According to the method for forming an RF-ID medium according to a second aspect of the present invention, in the method for forming an RF-ID medium according to the first aspect, a conductive adhesive is further applied to the conductive portion for connection, and an insulating adhesive and Since the interposer and the antenna holder are conductively joined by using a conductive adhesive, more excellent continuity can be maintained, and further remarkable joining effect is obtained.

[Brief description of drawings]

FIG. 1 is an explanatory diagram showing a process of forming an IC chip mounting interposer in an embodiment of a method for forming an RF-ID medium according to the present invention.

FIG. 2 is an explanatory diagram showing a process of forming an antenna holder according to one embodiment.

FIG. 3 is an explanatory diagram showing an RF-ID medium.

FIG. 4 is an explanatory diagram schematically illustrating a cross section taken along line I-I of the RF-ID medium illustrated in FIG.

FIG. 5 is an explanatory diagram illustrating an IC chip mounting interposer formed by another method of the present invention.

FIG. 6 is an explanatory diagram illustrating an IC chip mounting interposer formed by another method of the present invention.

FIG. 7 is an explanatory diagram showing a process of forming an IC chip mounting interposer in a conventional method of forming an RF-ID medium.

FIG. 8 is an explanatory diagram showing a process of forming a conventional antenna holder.

FIG. 9 is an explanatory diagram showing a conventional RF-ID medium.

[Explanation of symbols]

DESCRIPTION OF SYMBOLS 1 base material 2 conductive part for mounting IC chip 3 conductive part for connection 4 conductive pattern 5 IC chip 7 base material 8 antenna conductive part 9 conductive part for connection 10 conductive pattern 11 insulating part 12 insulating adhesive 13 sealant 14 conductive Adhesives A1, A2, A3, A4 IC chip mounting interposers B1, B2 Antenna holders C1, C2 RF-ID media

   ─────────────────────────────────────────────────── ─── Continued front page    (72) Inventor Shingo Naoi             1-6, Kanda Surugadai, Chiyoda-ku, Tokyo             Within Toppan Forms Co., Ltd.
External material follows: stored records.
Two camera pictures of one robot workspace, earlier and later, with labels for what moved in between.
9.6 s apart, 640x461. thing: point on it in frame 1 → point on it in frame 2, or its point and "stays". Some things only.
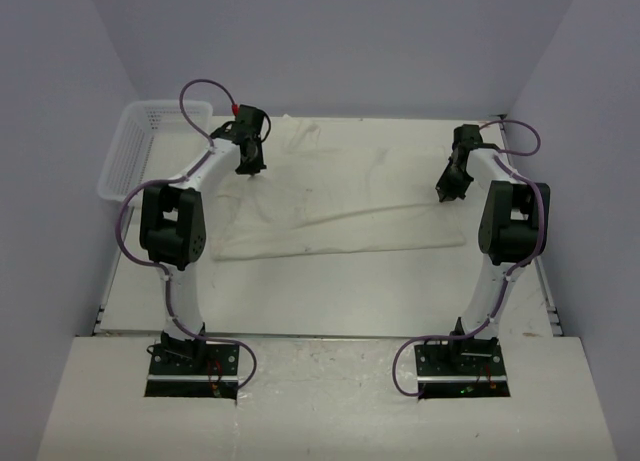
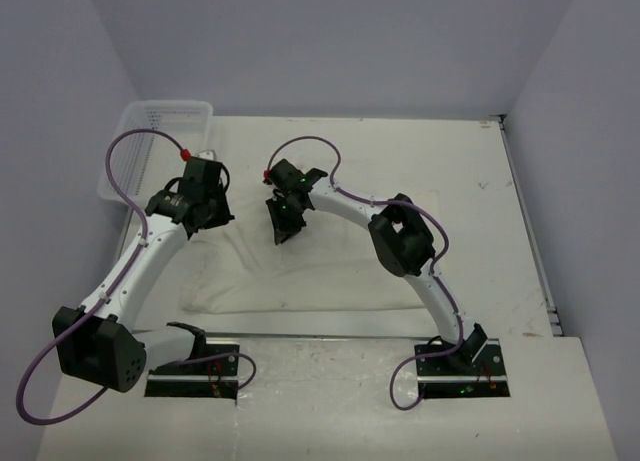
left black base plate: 193,370 stays
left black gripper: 257,165 → 224,215
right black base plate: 460,370 stays
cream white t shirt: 335,186 → 333,265
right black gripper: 447,192 → 284,229
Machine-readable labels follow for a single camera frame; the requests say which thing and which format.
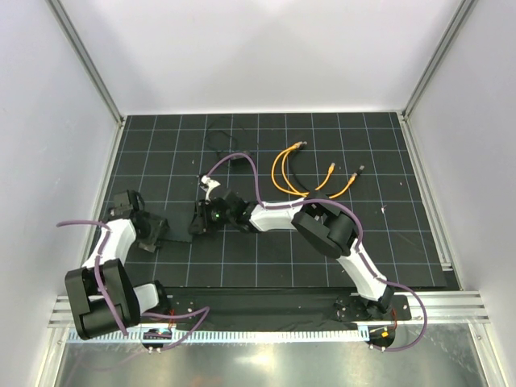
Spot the thin black power cord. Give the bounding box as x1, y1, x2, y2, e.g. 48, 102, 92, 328
204, 115, 261, 160

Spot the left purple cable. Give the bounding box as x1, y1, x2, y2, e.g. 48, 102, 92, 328
56, 219, 210, 352

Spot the yellow ethernet cable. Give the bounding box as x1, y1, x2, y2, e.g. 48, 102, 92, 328
272, 141, 338, 197
281, 141, 360, 200

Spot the black power adapter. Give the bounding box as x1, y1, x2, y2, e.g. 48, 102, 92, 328
228, 152, 252, 173

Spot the black network switch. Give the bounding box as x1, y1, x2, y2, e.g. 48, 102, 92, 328
162, 206, 194, 243

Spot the black grid mat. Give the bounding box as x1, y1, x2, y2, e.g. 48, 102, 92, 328
102, 112, 452, 289

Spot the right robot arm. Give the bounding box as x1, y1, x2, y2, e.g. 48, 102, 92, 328
188, 189, 394, 319

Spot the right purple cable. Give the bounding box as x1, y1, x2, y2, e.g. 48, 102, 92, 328
207, 152, 428, 354

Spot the purple cable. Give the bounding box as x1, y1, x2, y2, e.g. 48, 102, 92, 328
207, 152, 428, 354
56, 219, 210, 352

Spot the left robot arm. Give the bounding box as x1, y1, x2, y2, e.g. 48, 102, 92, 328
57, 189, 171, 340

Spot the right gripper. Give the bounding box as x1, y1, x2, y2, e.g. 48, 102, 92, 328
189, 199, 234, 235

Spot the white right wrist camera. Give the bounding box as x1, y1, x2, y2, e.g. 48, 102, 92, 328
199, 175, 221, 202

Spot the aluminium frame rail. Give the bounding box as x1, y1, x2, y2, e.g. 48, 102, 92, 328
48, 291, 489, 328

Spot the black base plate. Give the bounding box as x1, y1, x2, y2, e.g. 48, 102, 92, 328
151, 287, 411, 332

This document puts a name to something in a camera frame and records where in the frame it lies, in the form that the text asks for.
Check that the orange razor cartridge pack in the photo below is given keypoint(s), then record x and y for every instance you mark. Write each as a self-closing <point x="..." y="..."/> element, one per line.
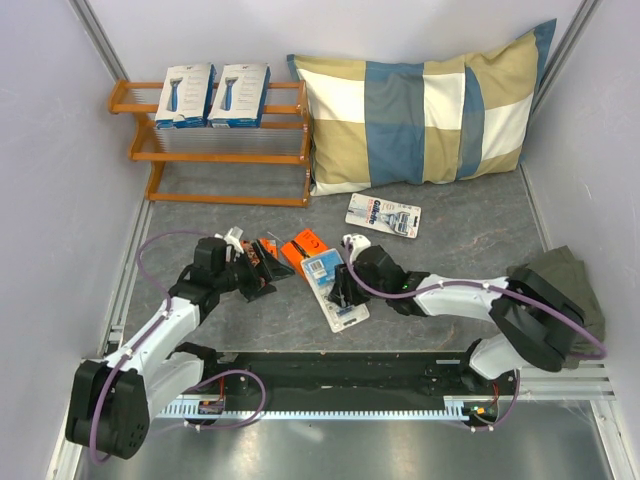
<point x="262" y="252"/>

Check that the Gillette razor blister pack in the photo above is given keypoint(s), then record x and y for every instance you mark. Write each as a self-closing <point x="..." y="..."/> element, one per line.
<point x="383" y="216"/>

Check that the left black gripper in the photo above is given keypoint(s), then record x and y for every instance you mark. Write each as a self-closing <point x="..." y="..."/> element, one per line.
<point x="257" y="285"/>

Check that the orange black razor pack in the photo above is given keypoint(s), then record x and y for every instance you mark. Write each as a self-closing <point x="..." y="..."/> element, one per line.
<point x="304" y="246"/>

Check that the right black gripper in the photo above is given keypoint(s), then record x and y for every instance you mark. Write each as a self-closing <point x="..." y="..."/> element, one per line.
<point x="342" y="288"/>

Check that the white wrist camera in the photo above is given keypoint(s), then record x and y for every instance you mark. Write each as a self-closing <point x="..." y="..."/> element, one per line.
<point x="234" y="245"/>
<point x="356" y="244"/>

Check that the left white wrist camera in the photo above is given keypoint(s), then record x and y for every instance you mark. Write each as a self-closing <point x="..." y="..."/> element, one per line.
<point x="234" y="245"/>

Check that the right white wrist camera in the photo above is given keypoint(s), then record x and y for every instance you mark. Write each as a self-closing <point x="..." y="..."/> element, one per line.
<point x="356" y="244"/>

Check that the olive green cloth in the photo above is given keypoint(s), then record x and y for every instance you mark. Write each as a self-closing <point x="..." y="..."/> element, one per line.
<point x="568" y="274"/>

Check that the clear blister razor pack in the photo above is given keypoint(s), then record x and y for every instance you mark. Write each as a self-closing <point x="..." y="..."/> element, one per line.
<point x="319" y="271"/>

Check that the blue beige checkered pillow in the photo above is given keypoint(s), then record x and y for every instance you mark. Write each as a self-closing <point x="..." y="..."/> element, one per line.
<point x="374" y="123"/>

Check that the orange wooden two-tier shelf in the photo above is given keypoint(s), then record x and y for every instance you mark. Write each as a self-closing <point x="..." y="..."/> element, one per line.
<point x="282" y="140"/>

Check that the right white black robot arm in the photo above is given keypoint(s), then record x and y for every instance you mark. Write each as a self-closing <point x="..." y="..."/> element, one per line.
<point x="537" y="323"/>

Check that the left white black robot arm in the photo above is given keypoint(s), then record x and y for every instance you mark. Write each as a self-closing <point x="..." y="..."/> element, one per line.
<point x="114" y="399"/>

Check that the white box blue razor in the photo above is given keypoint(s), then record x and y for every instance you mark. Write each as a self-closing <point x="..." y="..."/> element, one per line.
<point x="240" y="96"/>
<point x="186" y="96"/>

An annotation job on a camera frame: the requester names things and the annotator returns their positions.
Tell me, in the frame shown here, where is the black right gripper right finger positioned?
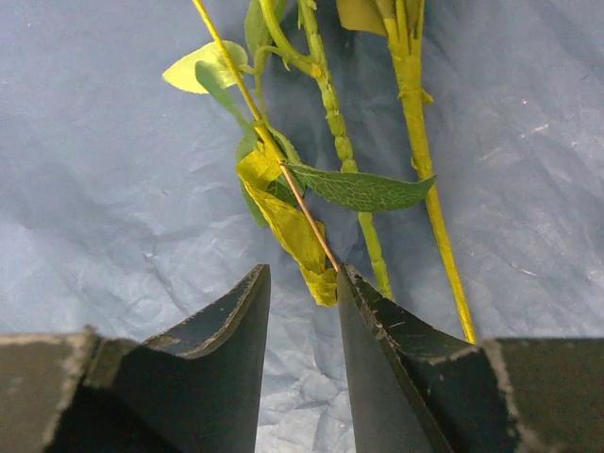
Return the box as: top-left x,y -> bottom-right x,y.
337,266 -> 603,452

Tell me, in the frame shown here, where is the brown dried rose stem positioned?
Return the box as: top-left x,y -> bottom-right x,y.
163,1 -> 436,307

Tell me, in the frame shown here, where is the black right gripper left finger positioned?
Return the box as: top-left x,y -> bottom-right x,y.
1,264 -> 271,452

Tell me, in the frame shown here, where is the small peach flower stem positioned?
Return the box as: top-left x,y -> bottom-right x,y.
336,0 -> 477,344

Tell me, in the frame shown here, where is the blue wrapping paper sheet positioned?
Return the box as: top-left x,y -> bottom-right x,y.
1,1 -> 603,452

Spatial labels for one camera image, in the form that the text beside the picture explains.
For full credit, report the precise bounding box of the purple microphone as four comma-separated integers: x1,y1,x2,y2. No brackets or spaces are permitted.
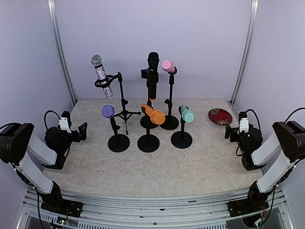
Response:
101,104,115,118

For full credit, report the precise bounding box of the teal microphone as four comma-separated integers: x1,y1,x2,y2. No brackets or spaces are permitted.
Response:
178,105,194,123

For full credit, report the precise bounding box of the orange microphone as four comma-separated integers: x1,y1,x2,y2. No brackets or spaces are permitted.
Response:
141,104,166,125

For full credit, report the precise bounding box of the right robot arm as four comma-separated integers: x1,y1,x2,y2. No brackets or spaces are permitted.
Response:
225,121,305,217

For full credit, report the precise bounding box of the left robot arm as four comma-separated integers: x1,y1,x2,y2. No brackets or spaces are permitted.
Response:
0,123,87,218

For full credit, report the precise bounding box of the black tripod mic stand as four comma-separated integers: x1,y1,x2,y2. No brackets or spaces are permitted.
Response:
107,72,141,135

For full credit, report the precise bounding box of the glitter silver microphone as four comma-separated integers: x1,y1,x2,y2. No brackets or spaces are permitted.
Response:
91,54,113,99

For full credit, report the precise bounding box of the back tall round stand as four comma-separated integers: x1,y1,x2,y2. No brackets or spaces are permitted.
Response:
140,68,157,129

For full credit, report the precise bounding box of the pink microphone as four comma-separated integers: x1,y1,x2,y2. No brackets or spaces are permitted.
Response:
162,60,177,75

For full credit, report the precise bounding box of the black microphone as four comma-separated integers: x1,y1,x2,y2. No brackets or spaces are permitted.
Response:
148,52,159,101

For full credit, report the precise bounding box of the red floral plate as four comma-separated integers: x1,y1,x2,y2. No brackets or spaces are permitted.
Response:
208,108,233,125

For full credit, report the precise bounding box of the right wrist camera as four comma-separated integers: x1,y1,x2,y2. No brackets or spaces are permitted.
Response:
239,117,249,133

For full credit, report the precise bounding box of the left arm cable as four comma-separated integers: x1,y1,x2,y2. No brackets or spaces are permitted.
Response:
43,110,62,134

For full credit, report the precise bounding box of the front aluminium rail base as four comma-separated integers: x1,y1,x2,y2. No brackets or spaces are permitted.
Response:
13,188,296,229

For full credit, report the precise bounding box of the right aluminium frame post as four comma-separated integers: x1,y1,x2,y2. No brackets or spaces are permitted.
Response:
230,0,259,107

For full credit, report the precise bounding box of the aluminium frame post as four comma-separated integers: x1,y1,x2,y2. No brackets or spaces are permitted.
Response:
47,0,77,106
230,0,259,107

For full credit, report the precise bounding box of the left aluminium frame post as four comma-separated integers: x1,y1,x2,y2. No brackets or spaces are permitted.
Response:
47,0,77,106

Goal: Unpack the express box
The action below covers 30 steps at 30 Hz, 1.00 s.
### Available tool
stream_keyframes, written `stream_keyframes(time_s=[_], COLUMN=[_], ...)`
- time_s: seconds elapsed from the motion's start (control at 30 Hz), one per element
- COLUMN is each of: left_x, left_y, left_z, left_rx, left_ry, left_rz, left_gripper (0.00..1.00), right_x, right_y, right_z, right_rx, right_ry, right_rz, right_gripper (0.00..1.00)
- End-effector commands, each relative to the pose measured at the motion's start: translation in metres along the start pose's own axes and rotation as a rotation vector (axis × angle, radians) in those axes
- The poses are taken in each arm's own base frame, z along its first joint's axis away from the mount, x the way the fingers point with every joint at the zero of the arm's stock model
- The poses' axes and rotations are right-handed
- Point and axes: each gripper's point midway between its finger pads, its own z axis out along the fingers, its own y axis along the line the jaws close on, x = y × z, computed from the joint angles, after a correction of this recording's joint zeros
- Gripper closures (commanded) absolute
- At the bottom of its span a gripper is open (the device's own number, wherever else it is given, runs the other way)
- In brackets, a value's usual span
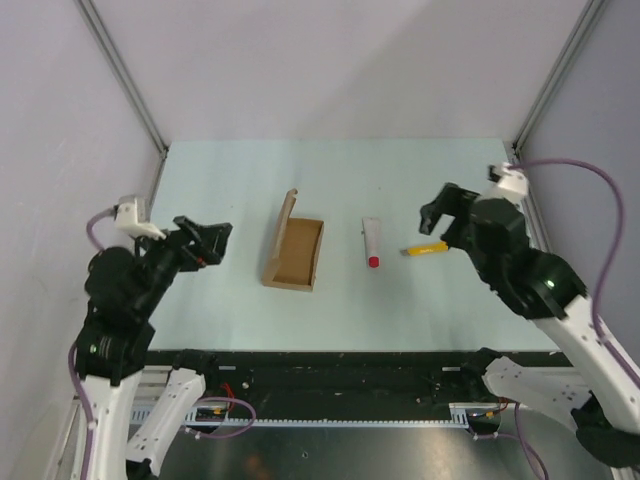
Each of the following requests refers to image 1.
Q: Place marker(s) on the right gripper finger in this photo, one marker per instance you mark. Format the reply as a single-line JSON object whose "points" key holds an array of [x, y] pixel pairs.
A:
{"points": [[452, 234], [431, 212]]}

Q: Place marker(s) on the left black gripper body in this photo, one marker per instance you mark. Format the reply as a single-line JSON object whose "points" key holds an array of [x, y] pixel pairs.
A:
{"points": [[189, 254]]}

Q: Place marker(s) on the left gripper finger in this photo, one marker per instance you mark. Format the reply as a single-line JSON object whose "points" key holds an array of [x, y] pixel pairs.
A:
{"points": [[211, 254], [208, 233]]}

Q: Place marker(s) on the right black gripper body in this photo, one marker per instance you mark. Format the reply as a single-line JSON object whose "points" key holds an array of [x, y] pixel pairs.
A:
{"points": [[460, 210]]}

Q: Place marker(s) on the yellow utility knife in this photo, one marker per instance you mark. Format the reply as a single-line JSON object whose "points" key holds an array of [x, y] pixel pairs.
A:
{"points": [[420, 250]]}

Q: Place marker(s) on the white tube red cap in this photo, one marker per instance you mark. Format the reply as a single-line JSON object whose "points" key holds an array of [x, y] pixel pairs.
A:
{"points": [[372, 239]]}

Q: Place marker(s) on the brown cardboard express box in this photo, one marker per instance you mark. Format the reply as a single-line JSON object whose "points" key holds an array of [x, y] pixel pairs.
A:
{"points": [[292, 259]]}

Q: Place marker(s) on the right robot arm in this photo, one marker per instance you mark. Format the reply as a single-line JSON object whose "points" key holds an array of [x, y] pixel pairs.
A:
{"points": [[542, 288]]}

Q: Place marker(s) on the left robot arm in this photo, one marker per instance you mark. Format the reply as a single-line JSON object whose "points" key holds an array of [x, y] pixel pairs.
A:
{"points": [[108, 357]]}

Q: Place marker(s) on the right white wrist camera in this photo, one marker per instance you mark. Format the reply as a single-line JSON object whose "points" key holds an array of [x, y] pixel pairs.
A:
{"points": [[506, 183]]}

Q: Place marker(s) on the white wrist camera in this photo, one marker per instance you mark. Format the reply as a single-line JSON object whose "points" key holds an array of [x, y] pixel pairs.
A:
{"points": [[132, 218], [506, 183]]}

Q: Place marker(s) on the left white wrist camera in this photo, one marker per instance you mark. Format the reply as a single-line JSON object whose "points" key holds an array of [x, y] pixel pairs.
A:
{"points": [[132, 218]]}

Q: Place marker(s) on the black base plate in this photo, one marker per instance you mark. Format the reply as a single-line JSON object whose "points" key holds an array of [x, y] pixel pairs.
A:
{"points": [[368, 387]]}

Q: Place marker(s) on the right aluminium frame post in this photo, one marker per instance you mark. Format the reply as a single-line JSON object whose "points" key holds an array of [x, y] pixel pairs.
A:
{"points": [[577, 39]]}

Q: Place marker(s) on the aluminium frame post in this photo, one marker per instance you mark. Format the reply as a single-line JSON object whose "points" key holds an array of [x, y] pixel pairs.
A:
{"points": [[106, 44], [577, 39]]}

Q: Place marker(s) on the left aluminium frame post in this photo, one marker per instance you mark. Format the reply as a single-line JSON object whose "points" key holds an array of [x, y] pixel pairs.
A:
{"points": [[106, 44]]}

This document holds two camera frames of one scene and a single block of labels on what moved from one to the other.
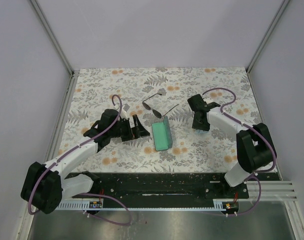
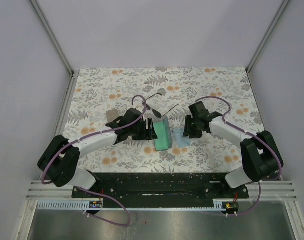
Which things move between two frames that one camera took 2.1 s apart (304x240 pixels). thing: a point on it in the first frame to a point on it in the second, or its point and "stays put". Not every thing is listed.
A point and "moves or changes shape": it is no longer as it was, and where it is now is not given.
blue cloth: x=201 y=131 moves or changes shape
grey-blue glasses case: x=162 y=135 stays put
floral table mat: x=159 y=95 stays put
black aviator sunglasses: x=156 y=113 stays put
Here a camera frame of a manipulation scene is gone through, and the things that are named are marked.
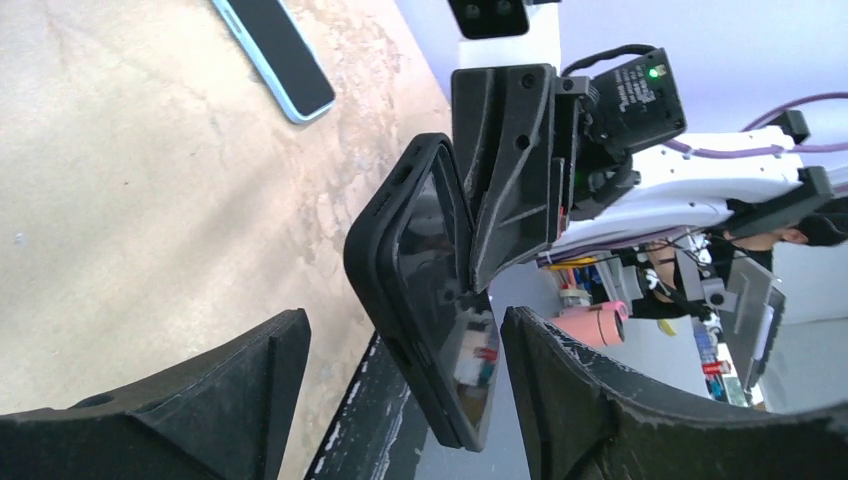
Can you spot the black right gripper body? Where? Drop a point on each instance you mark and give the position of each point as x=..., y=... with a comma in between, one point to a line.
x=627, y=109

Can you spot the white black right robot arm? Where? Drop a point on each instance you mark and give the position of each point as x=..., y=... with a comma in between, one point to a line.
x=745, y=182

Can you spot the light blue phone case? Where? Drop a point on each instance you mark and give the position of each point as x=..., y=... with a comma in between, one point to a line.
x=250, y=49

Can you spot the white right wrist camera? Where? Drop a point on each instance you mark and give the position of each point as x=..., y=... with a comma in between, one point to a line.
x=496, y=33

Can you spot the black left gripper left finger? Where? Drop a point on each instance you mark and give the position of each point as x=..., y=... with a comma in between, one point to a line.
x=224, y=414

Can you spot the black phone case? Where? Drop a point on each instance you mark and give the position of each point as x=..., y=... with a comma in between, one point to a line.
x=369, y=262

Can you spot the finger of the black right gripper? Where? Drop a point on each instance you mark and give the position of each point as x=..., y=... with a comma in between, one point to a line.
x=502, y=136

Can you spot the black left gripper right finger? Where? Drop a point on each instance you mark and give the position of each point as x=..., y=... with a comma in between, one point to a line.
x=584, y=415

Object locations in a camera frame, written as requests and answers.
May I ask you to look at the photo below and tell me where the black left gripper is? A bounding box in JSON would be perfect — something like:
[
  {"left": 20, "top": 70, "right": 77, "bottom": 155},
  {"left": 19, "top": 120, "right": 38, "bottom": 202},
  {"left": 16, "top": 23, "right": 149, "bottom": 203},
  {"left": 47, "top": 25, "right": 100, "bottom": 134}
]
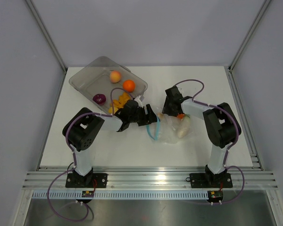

F-term (reference) 2C005 MA10 NA08 NA31 NA34 NB03                       PA01                 5B035 AA07 BA05 BB09 CA02 CA08                       CA23

Claims (2)

[Claims] 1. A conductive pattern having at least a conductive portion for connection is provided on a base material, an IC chip is mounted on the conductive portion for connection to form an IC chip mounting interposer, and an antenna conductive portion and this antenna conductive portion are provided. An antenna holder is formed by providing a conductive pattern consisting of a connecting conductive portion located at the end of the base material on the base material, and an insulating adhesive is applied to a region excluding the connecting conductive portion, and the interposer and the antenna holder are provided. And the conductive parts for connection are overlapped with each other, and the interposer and the antenna holder are conductively joined by using the insulating adhesive. RF-using an insulating adhesive ID media forming method. 2. A conductive adhesive is further applied to the connecting conductive portion, and the interposer and the antenna holder are conductively joined by using an insulating adhesive and a conductive adhesive. A method for forming the described RF-ID medium.